If 2011 taught us anything, it was that eDiscovery could no longer be ignored. There have been a number of court cases in the media over the last 12 months that have highlighted the importance of eDiscovery and compliance to businesses of all sizes. Here is a summary of some of the top eDiscovery cases of 2011.
Accurate eDiscovery for email is essential
In DCG Systems v. Checkpoint Technologies, the court adopted the new Model Order on eDiscovery in Patent Cases which was recently declared by the US Court of Appeals for the Federal Circuit. This order basically incorporates principles of proportionality to reduce the production of email in patent litigation. When adopting the order, the court said that email productions should really be scaled back since email is infrequently produced as evidence at trials. As a result, in the future email production requests will be limited to just five search terms and may only span a defined set of five custodians. Email discovery will also wait until eDiscovery has been carried out on the “core documentation” concerning the patent.
What’s the lesson?
The courts are turning towards a system that incorporates proportionality as the touchstone for eDiscovery. This will apply to most fields beyond that of patent litigation. So in future court cases, accurate eDiscovery for email archiving will be vital as there will only be a small amount of email required for defence or prosecutions of the case- this means it should be of the highest quality possible.

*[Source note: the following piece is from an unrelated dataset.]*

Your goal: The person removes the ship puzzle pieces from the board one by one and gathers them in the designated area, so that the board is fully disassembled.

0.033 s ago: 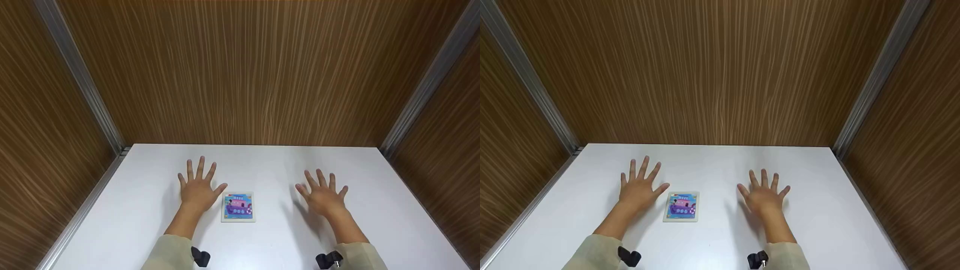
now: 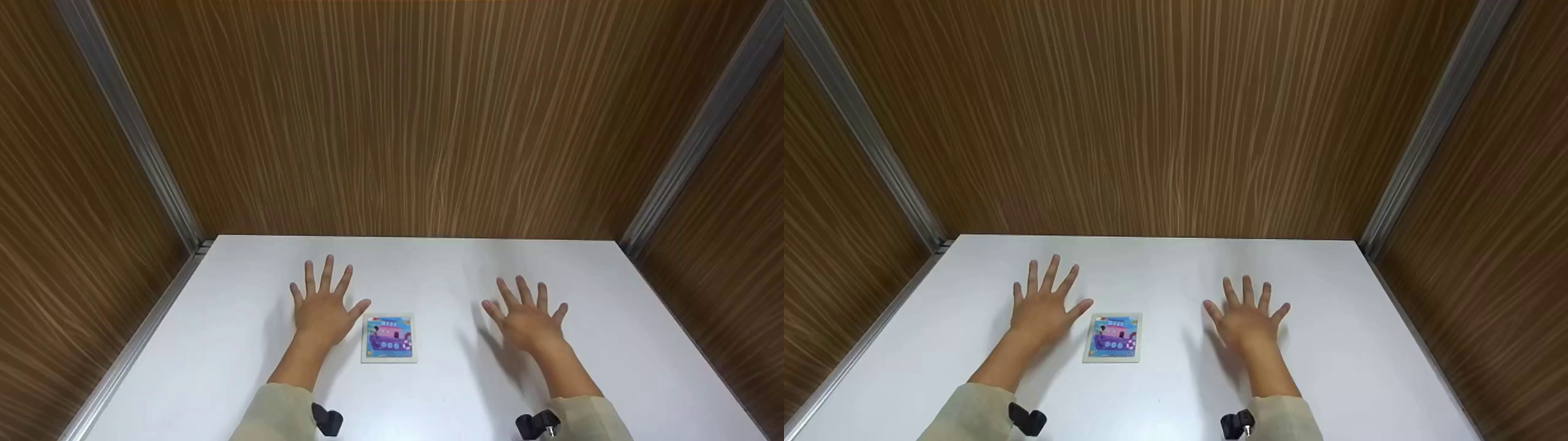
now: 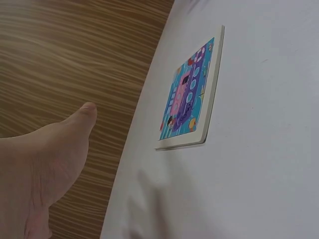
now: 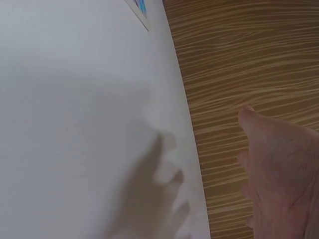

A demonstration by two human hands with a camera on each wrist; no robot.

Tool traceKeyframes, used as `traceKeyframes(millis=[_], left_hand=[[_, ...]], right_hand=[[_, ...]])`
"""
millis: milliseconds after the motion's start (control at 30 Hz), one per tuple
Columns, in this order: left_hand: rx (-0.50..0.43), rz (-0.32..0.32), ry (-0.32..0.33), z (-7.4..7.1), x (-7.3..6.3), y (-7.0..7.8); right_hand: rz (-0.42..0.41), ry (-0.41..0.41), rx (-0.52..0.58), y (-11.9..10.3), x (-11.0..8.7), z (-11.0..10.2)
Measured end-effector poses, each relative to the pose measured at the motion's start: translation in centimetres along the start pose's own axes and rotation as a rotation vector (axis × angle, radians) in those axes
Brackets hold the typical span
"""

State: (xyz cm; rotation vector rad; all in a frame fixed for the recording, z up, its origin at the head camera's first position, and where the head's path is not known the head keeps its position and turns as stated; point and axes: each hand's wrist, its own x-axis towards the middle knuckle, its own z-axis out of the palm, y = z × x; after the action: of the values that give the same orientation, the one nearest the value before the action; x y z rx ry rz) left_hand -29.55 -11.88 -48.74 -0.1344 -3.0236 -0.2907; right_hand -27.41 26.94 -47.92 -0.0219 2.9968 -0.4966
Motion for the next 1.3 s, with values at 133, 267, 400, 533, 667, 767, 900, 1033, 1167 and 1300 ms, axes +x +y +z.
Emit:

Operate retention policies with caution
In Viramontes v US Bancorp, the defendant bank defeated a santions motion because it modified some aspects of it’s email retention policy once it was aware litigation was reasonably foreseeable. The bank had implemented an email retention policy that kept emails for 90 days, after which the emails were overwritten and destroyed. The bank also ensured that this retention policy would be suspended on the occurrence of litigation or any other triggering event. In this way, the bank could establish the reasonableness of it’s policy in litigation circumstances. The “safe harbor” rule came into effect in this case as the bank followed this procedure in good faith, as a result it was protected from court sanctions.
What’s the lesson?
Integrate a policy that suspends certain aspects of document retention policies in the occurrence of eDiscovery disputes. This means that the organization can have a fully defensible retention procedure and be fully protected from court sanctions under the “safe harbor” rule.